### WHAT YOU ARE ASKED TO DO
Among the entries, which lines carry the string "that"? Copy each of them.

### DATA FOR PROCESSING
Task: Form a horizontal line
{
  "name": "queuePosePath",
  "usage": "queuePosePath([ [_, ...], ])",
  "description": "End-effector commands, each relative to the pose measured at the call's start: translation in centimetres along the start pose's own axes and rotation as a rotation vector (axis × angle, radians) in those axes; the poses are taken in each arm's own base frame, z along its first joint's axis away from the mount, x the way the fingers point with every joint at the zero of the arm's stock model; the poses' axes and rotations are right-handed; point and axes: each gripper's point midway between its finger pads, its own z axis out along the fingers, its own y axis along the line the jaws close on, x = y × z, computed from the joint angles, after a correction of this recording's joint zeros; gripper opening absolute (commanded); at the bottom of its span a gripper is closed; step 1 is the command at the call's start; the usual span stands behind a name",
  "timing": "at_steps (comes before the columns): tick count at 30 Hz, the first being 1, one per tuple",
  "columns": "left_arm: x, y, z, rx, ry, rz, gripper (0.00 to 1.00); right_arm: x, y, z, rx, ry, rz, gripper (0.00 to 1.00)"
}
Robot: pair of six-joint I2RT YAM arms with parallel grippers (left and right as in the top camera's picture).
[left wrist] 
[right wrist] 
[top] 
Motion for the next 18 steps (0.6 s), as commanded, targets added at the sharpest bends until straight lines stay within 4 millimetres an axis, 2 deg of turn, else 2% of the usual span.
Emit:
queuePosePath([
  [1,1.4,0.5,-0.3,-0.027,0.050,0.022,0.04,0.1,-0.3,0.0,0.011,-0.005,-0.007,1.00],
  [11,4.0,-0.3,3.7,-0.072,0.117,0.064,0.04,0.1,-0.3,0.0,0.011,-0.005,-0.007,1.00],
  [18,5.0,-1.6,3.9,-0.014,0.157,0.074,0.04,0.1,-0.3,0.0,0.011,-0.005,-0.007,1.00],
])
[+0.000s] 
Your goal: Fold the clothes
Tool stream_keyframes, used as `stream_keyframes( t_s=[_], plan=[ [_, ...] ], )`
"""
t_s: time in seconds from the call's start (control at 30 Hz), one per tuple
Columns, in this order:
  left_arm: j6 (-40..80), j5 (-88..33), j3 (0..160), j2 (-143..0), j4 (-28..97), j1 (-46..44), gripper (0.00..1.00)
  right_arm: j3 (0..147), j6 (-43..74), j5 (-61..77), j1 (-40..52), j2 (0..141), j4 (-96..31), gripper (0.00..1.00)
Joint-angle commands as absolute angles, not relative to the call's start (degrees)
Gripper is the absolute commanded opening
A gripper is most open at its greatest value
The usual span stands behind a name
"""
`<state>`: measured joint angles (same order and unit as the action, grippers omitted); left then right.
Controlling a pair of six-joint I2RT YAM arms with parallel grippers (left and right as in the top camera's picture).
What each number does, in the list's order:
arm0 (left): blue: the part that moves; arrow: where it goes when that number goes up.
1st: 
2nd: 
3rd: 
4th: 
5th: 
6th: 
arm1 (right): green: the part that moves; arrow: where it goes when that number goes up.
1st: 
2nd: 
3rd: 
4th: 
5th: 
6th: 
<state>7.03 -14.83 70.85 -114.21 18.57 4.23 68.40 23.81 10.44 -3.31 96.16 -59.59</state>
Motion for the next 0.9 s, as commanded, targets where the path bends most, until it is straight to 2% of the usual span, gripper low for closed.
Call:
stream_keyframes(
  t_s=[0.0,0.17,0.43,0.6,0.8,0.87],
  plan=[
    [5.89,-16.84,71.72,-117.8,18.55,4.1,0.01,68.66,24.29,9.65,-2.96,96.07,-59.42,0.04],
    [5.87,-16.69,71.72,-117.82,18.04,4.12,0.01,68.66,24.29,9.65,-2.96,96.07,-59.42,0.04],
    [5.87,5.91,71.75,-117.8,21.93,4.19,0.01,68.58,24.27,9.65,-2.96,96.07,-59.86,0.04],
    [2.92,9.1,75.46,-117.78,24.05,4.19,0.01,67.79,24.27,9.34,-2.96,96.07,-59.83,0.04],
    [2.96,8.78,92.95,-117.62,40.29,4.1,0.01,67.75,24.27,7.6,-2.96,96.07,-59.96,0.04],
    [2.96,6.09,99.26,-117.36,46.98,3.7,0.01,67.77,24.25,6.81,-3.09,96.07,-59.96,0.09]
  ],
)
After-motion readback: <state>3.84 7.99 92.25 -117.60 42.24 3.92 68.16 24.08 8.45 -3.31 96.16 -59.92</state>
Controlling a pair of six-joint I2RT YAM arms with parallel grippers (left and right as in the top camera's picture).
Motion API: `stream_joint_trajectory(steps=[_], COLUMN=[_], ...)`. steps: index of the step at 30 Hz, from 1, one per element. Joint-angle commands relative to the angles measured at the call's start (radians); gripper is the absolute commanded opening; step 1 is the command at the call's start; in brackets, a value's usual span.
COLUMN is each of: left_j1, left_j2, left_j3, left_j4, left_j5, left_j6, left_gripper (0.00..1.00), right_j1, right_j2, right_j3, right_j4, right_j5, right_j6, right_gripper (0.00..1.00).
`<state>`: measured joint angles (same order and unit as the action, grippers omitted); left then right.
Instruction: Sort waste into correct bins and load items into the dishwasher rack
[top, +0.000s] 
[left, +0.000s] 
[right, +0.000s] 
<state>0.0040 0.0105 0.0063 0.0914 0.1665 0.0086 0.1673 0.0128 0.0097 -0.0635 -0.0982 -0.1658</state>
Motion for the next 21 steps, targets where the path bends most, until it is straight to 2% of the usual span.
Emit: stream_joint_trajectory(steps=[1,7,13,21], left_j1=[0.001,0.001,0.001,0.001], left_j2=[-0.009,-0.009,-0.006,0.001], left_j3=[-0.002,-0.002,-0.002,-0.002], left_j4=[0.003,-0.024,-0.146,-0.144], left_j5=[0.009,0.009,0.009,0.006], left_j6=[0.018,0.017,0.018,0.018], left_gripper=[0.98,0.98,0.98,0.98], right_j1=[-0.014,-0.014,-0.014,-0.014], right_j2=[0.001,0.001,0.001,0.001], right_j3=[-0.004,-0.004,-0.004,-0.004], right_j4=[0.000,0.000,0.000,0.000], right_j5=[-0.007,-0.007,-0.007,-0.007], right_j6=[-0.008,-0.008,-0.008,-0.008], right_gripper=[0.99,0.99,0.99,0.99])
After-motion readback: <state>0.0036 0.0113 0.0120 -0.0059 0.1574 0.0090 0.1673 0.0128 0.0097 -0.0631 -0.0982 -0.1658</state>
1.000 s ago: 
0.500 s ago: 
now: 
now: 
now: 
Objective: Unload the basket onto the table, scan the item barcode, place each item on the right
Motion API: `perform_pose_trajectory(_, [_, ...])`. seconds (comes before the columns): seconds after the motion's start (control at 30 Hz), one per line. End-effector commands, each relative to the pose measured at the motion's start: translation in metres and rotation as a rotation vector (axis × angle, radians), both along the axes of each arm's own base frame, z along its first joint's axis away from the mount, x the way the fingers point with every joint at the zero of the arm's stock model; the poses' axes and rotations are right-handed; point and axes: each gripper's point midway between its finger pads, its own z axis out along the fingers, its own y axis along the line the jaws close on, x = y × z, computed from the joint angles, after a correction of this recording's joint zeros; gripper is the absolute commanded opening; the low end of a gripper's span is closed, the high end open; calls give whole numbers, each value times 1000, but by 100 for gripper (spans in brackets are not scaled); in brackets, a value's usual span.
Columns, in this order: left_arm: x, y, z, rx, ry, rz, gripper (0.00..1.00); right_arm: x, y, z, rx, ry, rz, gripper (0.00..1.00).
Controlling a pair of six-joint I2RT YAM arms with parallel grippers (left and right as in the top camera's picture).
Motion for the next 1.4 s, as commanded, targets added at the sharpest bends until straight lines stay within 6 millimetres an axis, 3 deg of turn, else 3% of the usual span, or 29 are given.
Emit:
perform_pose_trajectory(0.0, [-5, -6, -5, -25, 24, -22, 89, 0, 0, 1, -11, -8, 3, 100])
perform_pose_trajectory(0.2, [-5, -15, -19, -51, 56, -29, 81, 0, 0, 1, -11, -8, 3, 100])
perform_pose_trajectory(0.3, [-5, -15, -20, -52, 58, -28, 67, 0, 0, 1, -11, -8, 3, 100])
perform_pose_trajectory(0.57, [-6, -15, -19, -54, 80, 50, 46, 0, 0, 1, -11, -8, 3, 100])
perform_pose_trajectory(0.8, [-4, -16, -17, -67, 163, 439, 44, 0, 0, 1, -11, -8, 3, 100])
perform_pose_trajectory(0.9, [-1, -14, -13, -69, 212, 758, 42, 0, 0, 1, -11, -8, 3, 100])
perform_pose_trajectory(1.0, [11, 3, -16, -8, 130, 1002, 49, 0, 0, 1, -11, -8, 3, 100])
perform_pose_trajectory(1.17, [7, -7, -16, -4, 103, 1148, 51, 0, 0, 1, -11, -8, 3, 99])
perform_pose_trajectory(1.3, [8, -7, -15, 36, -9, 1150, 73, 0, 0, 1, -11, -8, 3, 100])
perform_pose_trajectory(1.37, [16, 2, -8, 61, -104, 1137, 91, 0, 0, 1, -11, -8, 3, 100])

### RESULT
arm0 (left): blue: the part that moves; arrow: where it goes when that number goes up.
arm1 (right): green: the part that moves; arrow: where it goes when that number goes up.

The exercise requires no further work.